Description
Product Characteristics:
Required for assembly of dynein regulatory complex (DRC) and inner dynein arm complexes, which are responsible for ciliary beat regulation, thereby playing a central role in motility in cilia and flagella. Not required for outer dynein arm complexes assembly. Required for axonemal recruitment of CCDC39.Involvement in disease:Defects in CCDC40 are the cause of primary ciliary dyskinesia type 15 (CILD15). A disorder characterized by abnormalities of motile cilia. Respiratory infections leading to chronic inflammation and bronchiectasis are recurrent, due to defects in the respiratory cilia, reduced fertility is often observed in male patients due to abnormalities of sperm tails. Half of the patients exhibit randomization of left-right body asymmetry and situs inversus, due to dysfunction of monocilia at the embryonic node. Primary ciliary dyskinesia associated with situs inversus is referred to as Kartagener syndrome.

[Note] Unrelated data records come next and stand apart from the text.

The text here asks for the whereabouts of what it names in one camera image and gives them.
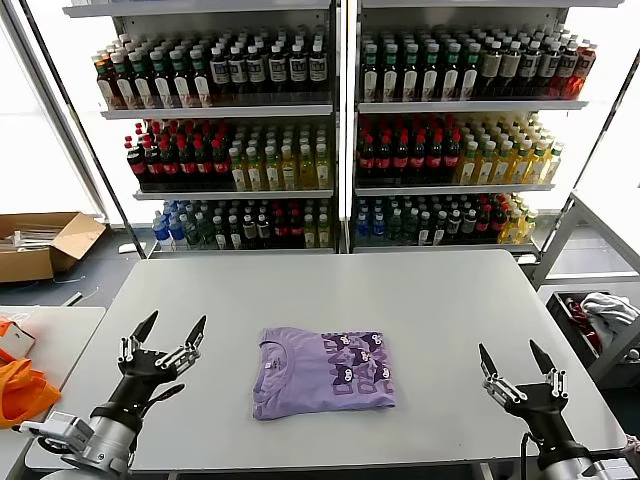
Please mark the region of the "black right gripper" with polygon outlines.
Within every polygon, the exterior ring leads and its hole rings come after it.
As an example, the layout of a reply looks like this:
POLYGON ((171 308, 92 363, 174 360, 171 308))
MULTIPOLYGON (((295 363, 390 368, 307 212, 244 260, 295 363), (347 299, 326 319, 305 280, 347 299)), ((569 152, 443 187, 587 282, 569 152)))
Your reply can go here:
POLYGON ((523 419, 534 437, 539 459, 569 459, 576 457, 576 442, 562 417, 568 403, 567 372, 558 369, 550 355, 533 339, 529 346, 546 383, 516 387, 501 376, 485 346, 479 344, 481 369, 485 376, 483 388, 506 411, 523 419))

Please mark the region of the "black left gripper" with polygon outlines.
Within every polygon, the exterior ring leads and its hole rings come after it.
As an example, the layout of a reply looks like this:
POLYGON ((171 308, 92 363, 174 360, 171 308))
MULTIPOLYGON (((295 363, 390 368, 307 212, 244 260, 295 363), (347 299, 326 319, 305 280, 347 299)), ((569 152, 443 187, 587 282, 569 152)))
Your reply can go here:
POLYGON ((176 384, 154 395, 156 389, 175 382, 179 374, 191 368, 200 358, 199 346, 204 339, 207 316, 202 315, 185 342, 169 353, 140 349, 148 338, 159 311, 154 310, 140 322, 133 333, 119 343, 118 368, 122 378, 106 403, 111 416, 145 416, 158 402, 181 393, 183 384, 176 384))

Subcellular location: Cytoplasm
Synonyms: CCD40_HUMAN, ccdc 40, CCDC40, Coiled coil domain containing 40, coiled-coil domain containing 40, Coiled-coil domain-containing protein 40.

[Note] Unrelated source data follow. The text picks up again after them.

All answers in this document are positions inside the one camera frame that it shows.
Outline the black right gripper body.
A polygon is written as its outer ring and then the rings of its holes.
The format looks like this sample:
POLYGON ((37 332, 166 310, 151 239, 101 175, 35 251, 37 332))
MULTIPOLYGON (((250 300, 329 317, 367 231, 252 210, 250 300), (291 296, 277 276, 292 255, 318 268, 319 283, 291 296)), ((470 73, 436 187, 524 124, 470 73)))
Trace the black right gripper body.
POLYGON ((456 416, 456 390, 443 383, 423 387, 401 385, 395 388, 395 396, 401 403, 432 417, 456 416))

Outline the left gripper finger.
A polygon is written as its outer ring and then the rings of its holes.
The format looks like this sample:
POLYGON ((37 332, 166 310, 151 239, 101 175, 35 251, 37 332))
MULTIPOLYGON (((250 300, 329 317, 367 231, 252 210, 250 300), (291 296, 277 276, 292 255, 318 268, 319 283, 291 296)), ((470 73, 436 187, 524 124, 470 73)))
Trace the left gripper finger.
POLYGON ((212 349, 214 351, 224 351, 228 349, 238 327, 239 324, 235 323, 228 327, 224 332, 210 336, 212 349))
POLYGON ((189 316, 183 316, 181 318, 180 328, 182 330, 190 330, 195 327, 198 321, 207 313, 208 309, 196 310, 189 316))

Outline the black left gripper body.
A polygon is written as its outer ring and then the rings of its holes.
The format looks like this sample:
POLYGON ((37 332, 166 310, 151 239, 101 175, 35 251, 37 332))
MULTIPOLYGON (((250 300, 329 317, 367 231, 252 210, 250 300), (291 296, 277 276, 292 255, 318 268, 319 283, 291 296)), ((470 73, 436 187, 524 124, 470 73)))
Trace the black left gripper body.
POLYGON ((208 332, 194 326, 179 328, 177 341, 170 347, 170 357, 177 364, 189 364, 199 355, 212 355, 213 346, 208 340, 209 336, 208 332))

Target Information: This gene encodes a protein that is necessary for motile cilia function. It functions in correct left-right axis formation by regulating the assembly of the inner dynein arm and the dynein regulatory complexes, which control ciliary beat. Mutations in this gene cause ciliary dyskinesia type 15, a disorder due to defects in cilia motility. Alternative splicing results in multiple transcript variants. [provided by RefSeq, Aug 2011]